To have a healthy, strong relationship, it’s important for you and your partner to feel deeply connected with each other. While it may be easier to maintain this during the honeymoon phase, being vulnerable with your partner and finding ways to be more empathetic in your relationship can help with strengthening that emotional bond.
Being empathetic means you’re aware of someone’s emotions from their perspective; you feel what they feel. Although it’s important to be empathetic in every personal connection you have, it’s vital to maintaining a long-lasting romantic relationship with your partner. No matter how long you’ve been with your S.O., feeling understood and heard is a great way to feel like you and your partner are a team. But to completely understand what it means to be empathetic, it’s good to know the difference between that… and just being sympathetic. “Empathy drives connection where sympathy can disempower,” says licensed marriage and family therapist Barbara Cunningham. “Empathy is ‘I’m so glad you told me that.’ You respect your partner’s adulthood without judgment.”
Whether you use cognitive, emotional, or compassionate empathy, your relationship can grow and become stronger. Need some help in this department? Here are 10 expert-backed ways you can become more empathic with your partner.

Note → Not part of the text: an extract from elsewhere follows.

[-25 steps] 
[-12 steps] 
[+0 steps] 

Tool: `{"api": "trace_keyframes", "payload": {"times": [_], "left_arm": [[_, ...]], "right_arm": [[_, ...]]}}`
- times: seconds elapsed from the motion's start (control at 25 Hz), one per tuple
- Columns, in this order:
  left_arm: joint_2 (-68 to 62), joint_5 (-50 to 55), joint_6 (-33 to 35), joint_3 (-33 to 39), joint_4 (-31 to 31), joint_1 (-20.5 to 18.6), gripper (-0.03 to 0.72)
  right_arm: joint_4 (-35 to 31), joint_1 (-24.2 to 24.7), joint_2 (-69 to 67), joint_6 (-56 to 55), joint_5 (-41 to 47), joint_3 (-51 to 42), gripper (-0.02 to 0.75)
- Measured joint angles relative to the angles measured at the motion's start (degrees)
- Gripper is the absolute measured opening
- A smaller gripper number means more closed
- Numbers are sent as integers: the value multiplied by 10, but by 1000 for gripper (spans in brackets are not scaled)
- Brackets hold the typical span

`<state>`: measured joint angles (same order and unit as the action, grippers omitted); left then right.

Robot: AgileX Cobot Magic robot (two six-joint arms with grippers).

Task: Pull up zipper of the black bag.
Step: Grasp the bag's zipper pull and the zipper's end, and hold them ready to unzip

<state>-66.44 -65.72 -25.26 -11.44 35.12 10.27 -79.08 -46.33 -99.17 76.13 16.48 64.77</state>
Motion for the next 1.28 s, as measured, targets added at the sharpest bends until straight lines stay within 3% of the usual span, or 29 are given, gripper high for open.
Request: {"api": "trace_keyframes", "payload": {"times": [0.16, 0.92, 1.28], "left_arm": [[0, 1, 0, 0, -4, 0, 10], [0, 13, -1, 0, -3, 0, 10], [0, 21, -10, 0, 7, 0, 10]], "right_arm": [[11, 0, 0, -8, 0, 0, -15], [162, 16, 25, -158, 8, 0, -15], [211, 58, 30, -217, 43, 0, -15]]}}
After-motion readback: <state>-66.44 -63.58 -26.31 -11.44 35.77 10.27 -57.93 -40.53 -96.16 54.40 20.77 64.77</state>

1. Put Yourself In Their Shoes
Showing empathy in a relationship can tighten your and your partner’s bond. That’s why one of the best ways to be more empathetic is by simply imagining yourself in their position. “People who lack empathy tend to also lack an understanding of how they themselves feel in varying situations,” says Laurel Steinberg, Ph.D., a New York-based therapist, relationship expert, and adjunct professor of psychology at Columbia University. Her tip? As a starting point, remind the other person to consider how they feel as they endure life’s mixed bag of experiences — both the good, the bad, and the neutral. “This exercise will put down neural pathways, which will be strengthened over time, that allow for a person to understand experience – first his/her own, then that of someone else,” says Steinberg.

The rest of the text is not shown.